試験前のフィルム試料片長をa、試験後のフィルム試料片長をbとしたとき、下記式により伸度を算出した。
伸度(%)=(b−a)×100/a
ここで伸度が10%以上のものを成型性に優れているとし、30%以上のものを特に成型性に優れていると判断した。
【0108】
(2)鉛筆硬度
得られた成型用ハードコートフィルムのハードコート層の鉛筆硬度をJIS−K5600に準拠して測定した。圧こん(痕)は目視で判定した。
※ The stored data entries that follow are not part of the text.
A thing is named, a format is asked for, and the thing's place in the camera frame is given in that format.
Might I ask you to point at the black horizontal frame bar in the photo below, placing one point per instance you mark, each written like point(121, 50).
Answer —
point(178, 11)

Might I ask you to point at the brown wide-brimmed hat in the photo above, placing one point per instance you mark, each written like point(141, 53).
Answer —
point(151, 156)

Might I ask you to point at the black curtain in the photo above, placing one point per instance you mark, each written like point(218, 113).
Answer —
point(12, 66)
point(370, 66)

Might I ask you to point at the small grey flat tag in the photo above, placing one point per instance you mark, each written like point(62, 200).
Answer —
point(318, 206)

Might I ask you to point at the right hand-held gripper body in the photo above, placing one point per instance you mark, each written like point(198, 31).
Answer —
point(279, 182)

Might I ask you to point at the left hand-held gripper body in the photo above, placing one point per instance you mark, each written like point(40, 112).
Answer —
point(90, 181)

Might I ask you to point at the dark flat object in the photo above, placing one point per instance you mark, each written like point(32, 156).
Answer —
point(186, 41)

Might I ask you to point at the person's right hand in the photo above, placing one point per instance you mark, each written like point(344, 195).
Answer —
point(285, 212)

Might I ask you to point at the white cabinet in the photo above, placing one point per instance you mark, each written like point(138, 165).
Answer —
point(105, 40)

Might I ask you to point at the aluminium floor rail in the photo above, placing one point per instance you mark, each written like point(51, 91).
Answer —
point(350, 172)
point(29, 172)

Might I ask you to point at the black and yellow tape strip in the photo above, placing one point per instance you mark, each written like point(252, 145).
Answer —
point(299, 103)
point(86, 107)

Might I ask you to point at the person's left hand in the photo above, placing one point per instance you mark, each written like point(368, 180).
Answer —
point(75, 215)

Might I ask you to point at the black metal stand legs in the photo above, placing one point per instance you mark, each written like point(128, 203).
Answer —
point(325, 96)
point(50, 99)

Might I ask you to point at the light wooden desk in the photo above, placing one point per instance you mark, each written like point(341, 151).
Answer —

ここで鉛筆硬度がH以上のものを優れた表面硬度があるものとし、2H以上であるものを特に優れた表面硬度があるものと判断した。
【0109】
(3)耐擦傷性
得られた成型用ハードコートフィルムのハードコート層の耐擦傷性をJIS−K5600に準拠して測定した。ハードコート層表面を荷重500gfで#0000のスチールウールで20往復し、傷の発生の有無及び傷の程度を目視により観察した。観察結果をもとに以下の判定基準に従ってランクを判定した。この耐擦傷性のランクがC以上で耐擦傷性があるとし、B以上のものを耐擦傷性が良好と判断した。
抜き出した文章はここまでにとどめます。